クロフネなどが優勝した国際G1レースで、ジャパンカップとセットの形で行われていたものです。
2015年からチャンピオンズカップという名前に変わり、コースも阪神競馬場から中京競馬場に移りました。

レースの人気度を測る上で売上は一つの指数になりますが、チャンピオンズカップの売上はどれぐらいかというと、G1レースの中では下の方になります。
また、ジャパンカップダートと比べるとどうかというと、最後のジャパンカップダートとなった2013年の売上は約137億円だったのに対し、
翌年の第一回チャンピオンズカップの売上は約124億円でした。
前年度比だと9.7パーセント減少しているのです。なぜ数字が下がってしまったのでしょうか。

考えられる理由はいくつかあります。
まず、ファンがチャンピオンズカップというレースをよく知らないということが挙げられます。
知名度が低いので話題にならず、そのため、ダービーや有馬記念のように、とりあえず馬券を買ってみようという人が少ないので売上が伸びないというわけです。
回数を重ねて中京競馬場を代表するレースになれば、伸びていく可能性はあるでしょう。

次にダートレースにつきものといえる、新旧交代がなかなか進まず、新しいスターホースが出にくいということが挙げられます。
芝のG1馬の場合、五歳で引退する馬も珍しくありませんが、ダートのG1馬の場合いくらG1を勝っても種馬になりにくい、
あるいは価値が出にくいので、力がはっきりと落ちるまで走り続けることが多いです。
なので、強い馬がいつまでも引退せずに、結局、毎年同じような馬が上位争いをするというレースになってしまうことが多いのです。
そして、そういったレースはファンが退屈するので馬券を買う人も少ないというわけです。
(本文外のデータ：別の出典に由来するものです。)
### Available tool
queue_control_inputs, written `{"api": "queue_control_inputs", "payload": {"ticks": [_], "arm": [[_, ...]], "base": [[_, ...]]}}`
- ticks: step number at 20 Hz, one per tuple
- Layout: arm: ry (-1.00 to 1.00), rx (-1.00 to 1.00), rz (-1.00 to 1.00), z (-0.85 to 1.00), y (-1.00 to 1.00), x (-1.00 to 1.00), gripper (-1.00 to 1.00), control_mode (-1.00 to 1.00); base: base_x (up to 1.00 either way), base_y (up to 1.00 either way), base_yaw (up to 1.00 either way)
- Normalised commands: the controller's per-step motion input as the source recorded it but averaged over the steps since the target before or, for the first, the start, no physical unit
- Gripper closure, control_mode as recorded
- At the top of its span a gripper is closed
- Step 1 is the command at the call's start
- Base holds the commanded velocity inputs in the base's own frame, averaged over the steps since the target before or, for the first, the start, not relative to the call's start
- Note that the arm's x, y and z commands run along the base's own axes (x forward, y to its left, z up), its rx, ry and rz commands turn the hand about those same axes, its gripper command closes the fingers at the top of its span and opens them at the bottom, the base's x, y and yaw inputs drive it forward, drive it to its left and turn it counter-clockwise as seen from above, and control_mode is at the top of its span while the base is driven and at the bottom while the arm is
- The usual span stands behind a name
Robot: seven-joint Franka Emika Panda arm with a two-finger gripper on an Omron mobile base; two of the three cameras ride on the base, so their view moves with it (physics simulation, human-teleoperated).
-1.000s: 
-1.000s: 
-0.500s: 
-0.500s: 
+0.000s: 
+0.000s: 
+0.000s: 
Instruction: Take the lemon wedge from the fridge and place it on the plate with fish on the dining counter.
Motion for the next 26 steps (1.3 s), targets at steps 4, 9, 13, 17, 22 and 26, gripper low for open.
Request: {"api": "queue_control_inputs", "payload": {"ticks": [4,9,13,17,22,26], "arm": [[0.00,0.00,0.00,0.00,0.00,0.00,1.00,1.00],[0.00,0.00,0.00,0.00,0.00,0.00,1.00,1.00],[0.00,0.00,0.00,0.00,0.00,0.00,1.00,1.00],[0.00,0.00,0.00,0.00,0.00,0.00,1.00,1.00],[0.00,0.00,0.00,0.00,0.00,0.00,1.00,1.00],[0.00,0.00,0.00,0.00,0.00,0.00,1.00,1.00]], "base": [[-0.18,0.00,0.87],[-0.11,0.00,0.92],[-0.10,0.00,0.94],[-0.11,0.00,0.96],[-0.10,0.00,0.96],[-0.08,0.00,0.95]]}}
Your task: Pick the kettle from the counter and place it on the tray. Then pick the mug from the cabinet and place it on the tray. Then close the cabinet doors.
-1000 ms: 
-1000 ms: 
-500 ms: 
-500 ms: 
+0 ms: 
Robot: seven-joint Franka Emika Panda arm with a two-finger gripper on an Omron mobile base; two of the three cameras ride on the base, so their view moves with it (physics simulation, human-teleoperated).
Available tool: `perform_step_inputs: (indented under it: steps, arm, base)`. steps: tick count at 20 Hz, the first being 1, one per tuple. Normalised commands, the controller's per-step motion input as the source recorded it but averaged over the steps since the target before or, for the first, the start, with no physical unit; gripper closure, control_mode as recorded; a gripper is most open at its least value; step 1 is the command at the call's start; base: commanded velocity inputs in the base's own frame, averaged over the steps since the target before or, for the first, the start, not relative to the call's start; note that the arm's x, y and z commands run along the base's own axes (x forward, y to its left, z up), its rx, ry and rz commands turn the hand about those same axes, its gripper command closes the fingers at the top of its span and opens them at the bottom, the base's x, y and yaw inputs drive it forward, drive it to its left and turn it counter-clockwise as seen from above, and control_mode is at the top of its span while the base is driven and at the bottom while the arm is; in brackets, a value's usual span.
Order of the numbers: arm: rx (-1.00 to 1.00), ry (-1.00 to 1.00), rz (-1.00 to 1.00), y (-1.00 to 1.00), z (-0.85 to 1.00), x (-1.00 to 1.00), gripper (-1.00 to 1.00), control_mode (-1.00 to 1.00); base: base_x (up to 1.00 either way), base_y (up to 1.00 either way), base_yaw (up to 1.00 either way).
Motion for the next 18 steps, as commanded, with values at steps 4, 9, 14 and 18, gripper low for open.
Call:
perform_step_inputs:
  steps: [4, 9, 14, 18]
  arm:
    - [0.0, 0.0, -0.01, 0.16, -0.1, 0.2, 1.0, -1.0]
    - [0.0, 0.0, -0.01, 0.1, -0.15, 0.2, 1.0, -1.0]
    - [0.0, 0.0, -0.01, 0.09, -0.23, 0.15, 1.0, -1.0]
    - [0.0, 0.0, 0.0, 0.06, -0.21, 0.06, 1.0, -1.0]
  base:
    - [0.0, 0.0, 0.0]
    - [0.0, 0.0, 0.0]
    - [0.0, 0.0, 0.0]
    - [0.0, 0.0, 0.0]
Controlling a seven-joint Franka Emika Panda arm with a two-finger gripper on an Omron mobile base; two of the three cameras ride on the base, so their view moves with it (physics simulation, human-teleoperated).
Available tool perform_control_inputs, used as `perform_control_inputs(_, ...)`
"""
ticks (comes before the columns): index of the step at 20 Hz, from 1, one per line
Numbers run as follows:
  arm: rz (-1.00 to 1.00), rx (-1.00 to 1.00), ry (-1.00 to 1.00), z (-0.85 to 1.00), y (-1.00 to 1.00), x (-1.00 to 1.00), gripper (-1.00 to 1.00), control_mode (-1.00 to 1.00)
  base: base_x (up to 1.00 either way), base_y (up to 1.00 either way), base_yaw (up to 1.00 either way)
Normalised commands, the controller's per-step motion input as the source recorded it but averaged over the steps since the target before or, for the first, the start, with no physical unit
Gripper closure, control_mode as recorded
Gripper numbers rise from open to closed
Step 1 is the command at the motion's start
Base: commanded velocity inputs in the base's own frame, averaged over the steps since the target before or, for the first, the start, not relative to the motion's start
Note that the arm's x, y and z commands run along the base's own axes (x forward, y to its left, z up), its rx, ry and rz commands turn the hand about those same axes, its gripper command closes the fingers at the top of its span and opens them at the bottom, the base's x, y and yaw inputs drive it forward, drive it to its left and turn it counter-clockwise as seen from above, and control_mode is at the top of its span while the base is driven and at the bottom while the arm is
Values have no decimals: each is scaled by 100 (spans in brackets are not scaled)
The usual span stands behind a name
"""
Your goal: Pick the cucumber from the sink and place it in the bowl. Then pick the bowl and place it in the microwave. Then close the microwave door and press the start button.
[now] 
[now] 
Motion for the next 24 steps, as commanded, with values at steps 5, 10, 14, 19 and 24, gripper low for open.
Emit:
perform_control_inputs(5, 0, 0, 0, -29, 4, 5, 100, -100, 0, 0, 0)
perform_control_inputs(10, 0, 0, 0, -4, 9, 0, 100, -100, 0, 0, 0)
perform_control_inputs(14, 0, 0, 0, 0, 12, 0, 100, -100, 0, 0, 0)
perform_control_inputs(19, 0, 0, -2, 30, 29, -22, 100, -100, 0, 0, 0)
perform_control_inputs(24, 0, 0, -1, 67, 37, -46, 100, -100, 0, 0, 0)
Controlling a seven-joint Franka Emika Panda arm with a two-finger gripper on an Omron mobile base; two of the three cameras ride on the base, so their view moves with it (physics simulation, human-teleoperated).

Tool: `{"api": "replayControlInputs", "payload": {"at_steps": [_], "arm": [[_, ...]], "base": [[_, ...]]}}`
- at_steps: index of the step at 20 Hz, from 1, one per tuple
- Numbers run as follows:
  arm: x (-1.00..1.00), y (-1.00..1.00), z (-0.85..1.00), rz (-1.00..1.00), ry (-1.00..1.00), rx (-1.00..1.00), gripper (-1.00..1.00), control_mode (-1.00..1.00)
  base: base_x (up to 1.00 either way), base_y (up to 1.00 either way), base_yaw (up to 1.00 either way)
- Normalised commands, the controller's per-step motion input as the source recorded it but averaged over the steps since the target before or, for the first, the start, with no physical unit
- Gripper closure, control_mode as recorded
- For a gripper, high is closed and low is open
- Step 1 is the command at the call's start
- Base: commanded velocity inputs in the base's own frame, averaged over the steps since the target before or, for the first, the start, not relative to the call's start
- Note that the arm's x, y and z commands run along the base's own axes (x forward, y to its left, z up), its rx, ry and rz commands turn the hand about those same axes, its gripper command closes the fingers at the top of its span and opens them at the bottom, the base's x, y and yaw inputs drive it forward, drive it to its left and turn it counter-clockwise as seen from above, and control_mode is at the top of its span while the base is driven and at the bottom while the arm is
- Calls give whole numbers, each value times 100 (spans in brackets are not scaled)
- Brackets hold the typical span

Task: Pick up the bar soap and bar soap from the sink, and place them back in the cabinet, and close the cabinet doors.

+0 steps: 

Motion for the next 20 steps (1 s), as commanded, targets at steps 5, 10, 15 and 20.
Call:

また、ジャパンカップと比べると国際レースなのに華やかさに欠けるというのも売上かよくない理由になるでしょう。
ダートで強い馬を排出する国はアメリカですが、たとえば、アメリカのトップのダート馬が出走するかというと、その可能性はほとんどありません。
チャンピオンズカップが行われる一ヶ月ほど前に、アメリカ競馬の祭典と呼ばれるブリーダーズカップが行われるからです。
なので、海外の有力馬が来日しやすい日程にするなどの工夫が今後は必要になってくるでしょう。